Paleopanax Temporal range: Middle Eocene, 45–43 Mya PreꞒ Ꞓ O S D C P T J K Pg N ↓

Scientific classification
- Kingdom: Plantae
- Clade: Tracheophytes
- Clade: Angiosperms
- Clade: Eudicots
- Clade: Asterids
- Order: Apiales
- Family: Araliaceae
- Genus: †Paleopanax Manchester
- Species: †P. oregonensis
- Binomial name: †Paleopanax oregonensis Manchester

= Paleopanax =

- Authority: Manchester
- Parent authority: Manchester

Extinct genus of flowering plants

Paleopanax is an extinct genus of flowering plant in the Ginseng and Ivy family, Araliaceae, containing the single species Paleopanax oregonensis. The species is solely known from the middle Eocene sediments exposed in north central Oregon and was first described from a series of isolated fossil fruits in siltstones.

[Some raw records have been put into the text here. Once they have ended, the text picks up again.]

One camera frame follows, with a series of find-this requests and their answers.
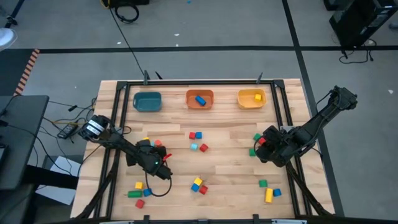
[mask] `block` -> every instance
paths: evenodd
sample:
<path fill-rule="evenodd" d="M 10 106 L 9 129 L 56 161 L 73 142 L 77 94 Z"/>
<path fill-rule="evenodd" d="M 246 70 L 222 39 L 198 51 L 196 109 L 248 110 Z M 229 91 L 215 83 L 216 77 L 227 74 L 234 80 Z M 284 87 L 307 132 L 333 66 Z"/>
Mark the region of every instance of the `block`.
<path fill-rule="evenodd" d="M 137 181 L 136 182 L 136 189 L 142 190 L 144 188 L 144 183 Z"/>
<path fill-rule="evenodd" d="M 192 150 L 197 150 L 198 149 L 198 144 L 192 143 L 191 149 Z"/>
<path fill-rule="evenodd" d="M 145 196 L 145 197 L 148 197 L 148 196 L 150 196 L 150 195 L 152 195 L 152 190 L 151 190 L 151 189 L 145 189 L 145 190 L 144 190 L 144 196 Z"/>
<path fill-rule="evenodd" d="M 197 132 L 197 134 L 196 134 L 196 138 L 197 139 L 201 139 L 201 132 L 199 131 L 199 132 Z"/>
<path fill-rule="evenodd" d="M 249 156 L 256 156 L 256 152 L 254 152 L 254 149 L 249 149 Z"/>
<path fill-rule="evenodd" d="M 261 138 L 261 134 L 256 133 L 253 137 L 253 140 L 257 141 L 257 139 Z"/>
<path fill-rule="evenodd" d="M 162 146 L 162 142 L 160 140 L 155 141 L 155 146 Z"/>
<path fill-rule="evenodd" d="M 190 139 L 195 139 L 196 133 L 189 133 L 189 138 Z"/>
<path fill-rule="evenodd" d="M 193 190 L 194 192 L 198 192 L 199 186 L 196 184 L 192 184 L 191 190 Z"/>
<path fill-rule="evenodd" d="M 193 181 L 193 183 L 195 183 L 197 186 L 200 186 L 201 183 L 202 183 L 202 180 L 201 180 L 201 178 L 197 177 L 197 178 Z"/>
<path fill-rule="evenodd" d="M 208 189 L 208 187 L 202 185 L 202 186 L 200 187 L 199 192 L 200 192 L 201 194 L 205 195 L 206 192 L 207 192 L 207 189 Z"/>
<path fill-rule="evenodd" d="M 274 197 L 278 197 L 281 195 L 282 195 L 282 192 L 280 191 L 280 189 L 274 189 Z"/>
<path fill-rule="evenodd" d="M 274 196 L 272 189 L 266 190 L 266 203 L 272 203 L 272 197 Z"/>
<path fill-rule="evenodd" d="M 199 149 L 200 149 L 202 152 L 205 152 L 208 148 L 209 148 L 209 147 L 208 147 L 206 144 L 202 144 L 202 145 L 200 146 Z"/>
<path fill-rule="evenodd" d="M 143 208 L 144 204 L 145 204 L 145 202 L 144 202 L 143 200 L 139 199 L 139 200 L 136 202 L 136 207 L 137 207 L 137 208 Z"/>
<path fill-rule="evenodd" d="M 261 95 L 260 95 L 260 94 L 256 94 L 256 95 L 254 96 L 254 101 L 260 102 L 260 101 L 261 101 Z"/>
<path fill-rule="evenodd" d="M 259 186 L 260 187 L 268 187 L 267 180 L 259 180 Z"/>
<path fill-rule="evenodd" d="M 127 193 L 127 197 L 132 198 L 132 197 L 142 197 L 142 191 L 141 190 L 132 190 Z"/>
<path fill-rule="evenodd" d="M 206 101 L 200 96 L 195 97 L 195 100 L 202 106 L 206 105 Z"/>
<path fill-rule="evenodd" d="M 260 145 L 264 144 L 265 142 L 266 142 L 266 140 L 265 140 L 264 138 L 260 138 L 260 139 L 259 139 L 259 144 L 260 144 Z"/>

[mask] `gray floor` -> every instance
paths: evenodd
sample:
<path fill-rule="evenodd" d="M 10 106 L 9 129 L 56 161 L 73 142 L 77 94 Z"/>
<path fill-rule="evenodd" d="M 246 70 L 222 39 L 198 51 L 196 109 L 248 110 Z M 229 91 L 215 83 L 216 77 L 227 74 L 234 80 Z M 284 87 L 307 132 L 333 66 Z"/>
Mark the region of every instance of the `gray floor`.
<path fill-rule="evenodd" d="M 289 0 L 289 5 L 300 45 L 336 45 L 328 23 L 331 13 L 322 0 Z M 132 47 L 292 45 L 279 0 L 192 0 L 191 4 L 154 0 L 139 9 L 136 24 L 121 24 Z M 126 47 L 109 12 L 97 1 L 25 1 L 17 19 L 19 39 L 14 48 Z M 392 21 L 398 21 L 398 14 Z M 373 39 L 379 45 L 398 45 L 398 34 L 387 25 Z M 398 165 L 394 162 L 398 52 L 376 51 L 374 62 L 353 65 L 339 63 L 339 52 L 303 52 L 303 56 L 316 100 L 334 85 L 359 95 L 355 110 L 341 113 L 325 128 L 346 216 L 398 220 Z M 350 60 L 364 56 L 356 52 Z M 301 78 L 294 52 L 152 52 L 137 53 L 137 57 L 150 74 L 158 71 L 169 79 L 256 78 L 261 72 L 263 78 Z M 54 101 L 86 106 L 101 80 L 141 77 L 129 53 L 41 54 L 24 94 L 49 95 Z M 46 112 L 50 119 L 74 115 L 59 105 L 49 105 Z M 49 124 L 44 126 L 55 132 Z M 51 155 L 62 154 L 54 139 L 40 138 Z M 75 140 L 75 144 L 60 141 L 61 147 L 69 155 L 82 155 L 85 142 Z M 68 210 L 61 213 L 67 217 Z M 44 217 L 39 215 L 38 222 Z"/>

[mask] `black metal frame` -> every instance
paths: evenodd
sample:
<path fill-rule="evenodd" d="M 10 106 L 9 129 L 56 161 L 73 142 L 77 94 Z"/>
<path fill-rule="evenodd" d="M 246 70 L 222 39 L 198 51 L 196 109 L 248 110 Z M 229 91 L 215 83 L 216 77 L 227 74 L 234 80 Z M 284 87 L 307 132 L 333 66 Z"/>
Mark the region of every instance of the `black metal frame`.
<path fill-rule="evenodd" d="M 257 80 L 148 80 L 148 85 L 250 85 L 250 84 L 256 84 Z M 120 120 L 120 127 L 124 127 L 124 124 L 126 122 L 126 111 L 127 111 L 127 106 L 129 102 L 129 93 L 130 93 L 130 88 L 131 86 L 134 85 L 142 85 L 143 82 L 140 81 L 134 81 L 134 82 L 126 82 L 126 81 L 120 81 L 116 85 L 116 92 L 115 92 L 115 97 L 114 97 L 114 103 L 113 103 L 113 110 L 112 110 L 112 115 L 111 115 L 111 121 L 116 122 L 116 115 L 117 115 L 117 110 L 119 106 L 119 99 L 120 99 L 120 94 L 122 90 L 124 89 L 124 100 L 123 100 L 123 107 L 122 107 L 122 114 L 121 114 L 121 120 Z M 292 117 L 290 114 L 289 110 L 289 103 L 287 101 L 287 95 L 286 95 L 286 90 L 285 90 L 285 85 L 283 80 L 261 80 L 260 83 L 261 85 L 270 85 L 271 87 L 271 93 L 272 93 L 272 99 L 274 102 L 274 108 L 275 108 L 275 114 L 277 118 L 277 124 L 278 127 L 280 128 L 283 125 L 282 121 L 282 115 L 280 112 L 280 106 L 279 106 L 279 101 L 277 97 L 277 88 L 280 89 L 280 94 L 282 95 L 282 102 L 284 105 L 284 110 L 286 113 L 286 118 L 287 118 L 287 125 L 292 126 Z M 102 165 L 102 170 L 101 170 L 101 176 L 99 178 L 99 186 L 101 186 L 104 183 L 104 179 L 107 174 L 108 170 L 108 164 L 109 164 L 109 156 L 110 156 L 110 149 L 107 149 L 104 154 L 104 160 L 103 160 L 103 165 Z M 114 192 L 116 188 L 116 178 L 117 178 L 117 173 L 118 173 L 118 165 L 119 165 L 119 160 L 120 160 L 120 150 L 116 150 L 115 156 L 114 156 L 114 163 L 116 163 L 116 170 L 115 173 L 116 175 L 113 177 L 111 183 L 110 183 L 110 188 L 109 188 L 109 197 L 107 201 L 107 207 L 106 207 L 106 216 L 108 220 L 111 219 L 112 216 L 112 209 L 113 209 L 113 200 L 114 200 Z M 305 181 L 304 175 L 303 175 L 303 168 L 301 164 L 301 160 L 299 157 L 295 157 L 295 163 L 296 163 L 296 169 L 298 171 L 298 175 L 302 181 Z M 294 210 L 294 215 L 295 217 L 301 216 L 300 209 L 299 209 L 299 203 L 298 203 L 298 198 L 297 198 L 297 191 L 295 189 L 295 184 L 293 178 L 287 173 L 288 177 L 288 182 L 289 182 L 289 188 L 290 188 L 290 196 L 292 197 L 292 205 L 293 205 L 293 210 Z M 311 212 L 311 206 L 306 198 L 306 196 L 303 195 L 304 199 L 304 205 L 305 205 L 305 213 L 306 215 L 312 215 Z M 94 218 L 99 218 L 100 217 L 100 211 L 101 211 L 101 204 L 102 200 L 99 200 L 99 203 L 95 207 L 95 212 L 94 212 Z M 223 222 L 228 222 L 228 223 L 253 223 L 253 221 L 258 221 L 258 223 L 270 223 L 270 219 L 262 219 L 260 220 L 258 218 L 258 215 L 253 215 L 253 219 L 250 220 L 217 220 L 218 223 L 223 223 Z M 179 223 L 187 222 L 198 222 L 198 220 L 179 220 Z"/>

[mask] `wooden tabletop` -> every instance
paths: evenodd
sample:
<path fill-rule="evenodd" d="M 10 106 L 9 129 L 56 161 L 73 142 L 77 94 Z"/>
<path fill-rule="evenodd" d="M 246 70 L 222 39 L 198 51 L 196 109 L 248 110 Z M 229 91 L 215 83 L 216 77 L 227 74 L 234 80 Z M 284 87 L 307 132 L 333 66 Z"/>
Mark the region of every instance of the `wooden tabletop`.
<path fill-rule="evenodd" d="M 303 88 L 299 79 L 286 79 L 285 89 L 294 125 L 302 125 L 310 118 Z M 99 88 L 95 114 L 111 117 L 117 81 L 102 81 Z M 267 104 L 256 110 L 238 108 L 237 92 L 246 88 L 262 88 L 266 91 Z M 185 93 L 191 89 L 211 89 L 215 103 L 211 110 L 189 110 Z M 162 94 L 162 110 L 156 113 L 140 113 L 132 107 L 134 94 L 140 91 L 159 91 Z M 280 91 L 277 91 L 284 125 L 287 125 Z M 118 117 L 121 117 L 123 92 L 119 101 Z M 144 208 L 135 207 L 136 198 L 127 198 L 127 192 L 135 190 L 136 181 L 145 182 L 139 166 L 128 167 L 122 152 L 114 197 L 112 220 L 181 219 L 243 219 L 259 214 L 260 218 L 294 217 L 285 168 L 273 163 L 263 164 L 256 157 L 249 157 L 255 133 L 262 133 L 270 125 L 277 126 L 270 85 L 177 85 L 132 86 L 126 115 L 126 126 L 132 133 L 125 138 L 133 144 L 144 137 L 160 139 L 167 152 L 169 167 L 174 173 L 173 186 L 164 197 L 143 197 Z M 201 131 L 203 139 L 191 140 L 189 132 Z M 191 143 L 209 146 L 206 152 L 190 149 Z M 88 143 L 85 157 L 97 147 Z M 78 215 L 97 191 L 104 150 L 98 149 L 81 168 L 71 217 Z M 329 211 L 333 205 L 326 183 L 320 156 L 311 150 L 302 158 L 305 180 L 318 201 Z M 193 192 L 190 187 L 196 177 L 208 187 L 206 195 Z M 258 181 L 266 179 L 270 188 L 279 188 L 281 197 L 273 203 L 264 203 L 265 188 Z M 149 177 L 155 194 L 164 193 L 168 180 Z M 298 190 L 300 211 L 304 214 L 303 200 Z M 108 193 L 103 197 L 101 214 L 104 215 Z"/>

==History and classification==
Paleopanax oregonensis has been identified from a single location in the Clarno Formation, the Clarno nut beds, type locality for both the formation and the species. The nut beds are approximately 3 km east of the unincorporated community of Clarno, Oregon, and currently considered to be middle Eocene in age, based on averaging zircon fission track radiometric dating which yielded an age of 43.6 and 43.7 ± 10 million years ago and argon–argon dating radiometric dating which yielded a 36.38 ± 1.31 to 46.8 ± 3.36 Mya date. The average of the dates resulted in an age range of 45 to 43 Mya. The beds are composed of silica and calcium carbonate cemented tuffaceous sandstones, siltstones, and conglomerates which preserve either a lake delta environment, or alternatively periodic floods and volcanic mudflows preserved with hot spring activity.

The genus and species was described from a series of type specimens, the holotype specimen OMSI pb810, and a pair of paratypes which are currently preserved in the paleobotanical collections of the Oregon Museum of Science and Industry in Portland, Oregon. The fossils were part of a group of approximately 20,000 specimens collected from 1942 to 1989 by Thomas Bones, A. W. Hancock, R. A. Scott, Steven R. Manchester, and a number of high school students.

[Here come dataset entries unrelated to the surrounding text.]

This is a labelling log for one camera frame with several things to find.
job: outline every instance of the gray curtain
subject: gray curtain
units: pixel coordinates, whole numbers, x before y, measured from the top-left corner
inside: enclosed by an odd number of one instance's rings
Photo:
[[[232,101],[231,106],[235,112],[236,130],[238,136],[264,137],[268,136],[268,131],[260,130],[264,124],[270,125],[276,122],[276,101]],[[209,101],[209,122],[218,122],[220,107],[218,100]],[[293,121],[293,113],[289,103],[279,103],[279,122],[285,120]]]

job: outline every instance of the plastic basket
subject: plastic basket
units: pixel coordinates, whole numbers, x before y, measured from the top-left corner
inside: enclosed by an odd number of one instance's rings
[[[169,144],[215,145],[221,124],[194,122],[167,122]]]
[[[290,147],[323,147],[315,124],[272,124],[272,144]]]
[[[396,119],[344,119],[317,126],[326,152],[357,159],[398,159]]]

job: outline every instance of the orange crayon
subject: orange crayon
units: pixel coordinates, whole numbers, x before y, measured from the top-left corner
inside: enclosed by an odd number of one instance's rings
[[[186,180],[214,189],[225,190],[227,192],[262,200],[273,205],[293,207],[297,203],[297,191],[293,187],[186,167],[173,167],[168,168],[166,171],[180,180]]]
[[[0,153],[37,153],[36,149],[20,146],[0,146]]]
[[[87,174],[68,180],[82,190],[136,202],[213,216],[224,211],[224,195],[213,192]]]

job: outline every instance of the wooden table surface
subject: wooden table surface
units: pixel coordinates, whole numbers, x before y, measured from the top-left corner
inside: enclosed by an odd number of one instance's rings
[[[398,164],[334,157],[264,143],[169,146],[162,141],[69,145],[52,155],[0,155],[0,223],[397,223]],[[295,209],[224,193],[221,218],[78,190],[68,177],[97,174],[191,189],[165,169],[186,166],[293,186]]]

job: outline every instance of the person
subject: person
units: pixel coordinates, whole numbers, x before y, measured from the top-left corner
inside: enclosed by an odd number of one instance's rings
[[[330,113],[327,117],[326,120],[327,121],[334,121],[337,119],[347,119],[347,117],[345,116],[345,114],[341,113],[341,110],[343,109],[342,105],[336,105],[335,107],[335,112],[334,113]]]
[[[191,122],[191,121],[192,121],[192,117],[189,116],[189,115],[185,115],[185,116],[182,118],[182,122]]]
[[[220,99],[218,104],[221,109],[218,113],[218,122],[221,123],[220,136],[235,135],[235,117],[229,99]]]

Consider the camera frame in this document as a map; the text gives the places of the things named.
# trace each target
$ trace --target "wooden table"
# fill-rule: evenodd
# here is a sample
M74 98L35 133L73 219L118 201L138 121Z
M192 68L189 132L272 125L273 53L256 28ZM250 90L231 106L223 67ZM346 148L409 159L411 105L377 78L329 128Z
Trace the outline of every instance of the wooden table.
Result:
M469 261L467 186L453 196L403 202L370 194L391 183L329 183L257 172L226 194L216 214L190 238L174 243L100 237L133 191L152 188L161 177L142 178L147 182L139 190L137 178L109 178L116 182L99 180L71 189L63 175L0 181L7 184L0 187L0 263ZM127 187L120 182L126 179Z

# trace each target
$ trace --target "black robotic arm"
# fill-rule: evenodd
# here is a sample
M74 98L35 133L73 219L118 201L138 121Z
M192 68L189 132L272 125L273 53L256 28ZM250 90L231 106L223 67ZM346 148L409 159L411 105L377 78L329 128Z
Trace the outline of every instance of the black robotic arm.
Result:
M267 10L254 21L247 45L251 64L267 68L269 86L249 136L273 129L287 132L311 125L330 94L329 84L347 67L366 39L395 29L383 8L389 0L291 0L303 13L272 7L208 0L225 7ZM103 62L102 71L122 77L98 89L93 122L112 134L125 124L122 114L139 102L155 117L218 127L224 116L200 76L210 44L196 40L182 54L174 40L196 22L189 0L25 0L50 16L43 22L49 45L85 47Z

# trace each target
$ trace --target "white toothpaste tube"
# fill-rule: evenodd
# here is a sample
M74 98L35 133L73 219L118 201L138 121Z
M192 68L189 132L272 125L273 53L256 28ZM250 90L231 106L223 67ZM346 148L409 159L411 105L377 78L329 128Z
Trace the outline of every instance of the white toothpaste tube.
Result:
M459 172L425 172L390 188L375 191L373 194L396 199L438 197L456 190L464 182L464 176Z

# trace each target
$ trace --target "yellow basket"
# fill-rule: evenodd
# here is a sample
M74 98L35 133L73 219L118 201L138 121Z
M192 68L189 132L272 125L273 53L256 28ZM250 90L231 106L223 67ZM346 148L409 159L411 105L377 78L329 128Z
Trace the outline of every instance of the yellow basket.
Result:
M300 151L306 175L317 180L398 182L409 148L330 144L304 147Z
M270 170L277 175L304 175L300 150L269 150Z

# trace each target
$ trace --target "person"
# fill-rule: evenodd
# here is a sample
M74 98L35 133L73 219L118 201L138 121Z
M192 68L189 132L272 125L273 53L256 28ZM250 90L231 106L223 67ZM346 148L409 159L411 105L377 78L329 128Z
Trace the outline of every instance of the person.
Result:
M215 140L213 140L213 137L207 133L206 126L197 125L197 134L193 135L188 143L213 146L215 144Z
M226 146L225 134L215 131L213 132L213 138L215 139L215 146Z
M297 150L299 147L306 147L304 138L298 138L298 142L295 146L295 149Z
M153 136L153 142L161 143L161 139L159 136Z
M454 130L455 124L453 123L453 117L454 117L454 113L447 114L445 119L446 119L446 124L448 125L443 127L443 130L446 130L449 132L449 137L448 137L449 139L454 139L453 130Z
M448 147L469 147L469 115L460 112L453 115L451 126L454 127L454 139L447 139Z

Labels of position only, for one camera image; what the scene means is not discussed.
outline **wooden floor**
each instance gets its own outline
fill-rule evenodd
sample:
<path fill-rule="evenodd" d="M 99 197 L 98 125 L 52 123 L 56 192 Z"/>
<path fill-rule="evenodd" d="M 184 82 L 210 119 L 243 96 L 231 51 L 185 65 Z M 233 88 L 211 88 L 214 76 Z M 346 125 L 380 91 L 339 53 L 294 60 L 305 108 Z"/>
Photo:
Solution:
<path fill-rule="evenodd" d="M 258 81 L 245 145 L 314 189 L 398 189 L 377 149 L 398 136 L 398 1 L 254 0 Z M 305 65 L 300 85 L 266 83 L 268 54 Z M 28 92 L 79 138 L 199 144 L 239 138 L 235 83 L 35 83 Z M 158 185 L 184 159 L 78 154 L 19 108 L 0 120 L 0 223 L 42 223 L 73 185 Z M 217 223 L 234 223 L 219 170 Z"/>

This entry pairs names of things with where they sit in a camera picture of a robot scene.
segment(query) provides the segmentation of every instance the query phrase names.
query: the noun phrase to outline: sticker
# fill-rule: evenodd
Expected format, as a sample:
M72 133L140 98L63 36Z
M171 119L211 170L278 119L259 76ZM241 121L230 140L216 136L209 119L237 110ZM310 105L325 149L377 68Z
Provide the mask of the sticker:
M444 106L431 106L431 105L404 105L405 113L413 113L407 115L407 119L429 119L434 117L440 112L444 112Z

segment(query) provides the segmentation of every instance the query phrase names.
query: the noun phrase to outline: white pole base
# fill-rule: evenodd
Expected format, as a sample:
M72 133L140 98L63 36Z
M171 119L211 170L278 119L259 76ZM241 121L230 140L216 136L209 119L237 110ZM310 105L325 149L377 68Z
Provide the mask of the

The Paleopanax specimens were studied by paleobotanist Steven R. Manchester of the University of Florida. He published his 1994 type description for A. oregonensis in the Journal Palaeontographica Americana. In his type description Manchester noted the generic name is derived from the Greek word Paleo meaning "old" and Panax meaning "ginseng" in reference to the ginseng family. The specific epithet oregonensis was chosen in recognition of the state of Oregon where the fossils were found. Paleopanax and fossil leaves of the genus Dendropanax, from the Eocene of Tennessee, are considered the two oldest reliable records of Araliaceae.

==Description==
The fruits of Paleopanax oregonensis are bilaterally symmetrical with a wide elliptical shape in face view and bicarpellate structure. The fruits have an overall length ranging between 4.5–5.6 mm and a width between 5.4–6.6 cm. Each carpel is D-shaped in face view, with two to three arched longitudinal grooves which run across the carpel face and join at the ventral axis. The preserved pedicels are no more than 2 mm long. The apex of the fruit sports two recurved styles which arise parallel to each other and are between 2.0–3.0 mm long. Overall the fruit structure is very similar to those of the living Pseudopanax davidii. The two species are distinguished by the style structure, with Pseudopanax davidii having a single forked style, while Paleopanax oregonensis has two separate styles.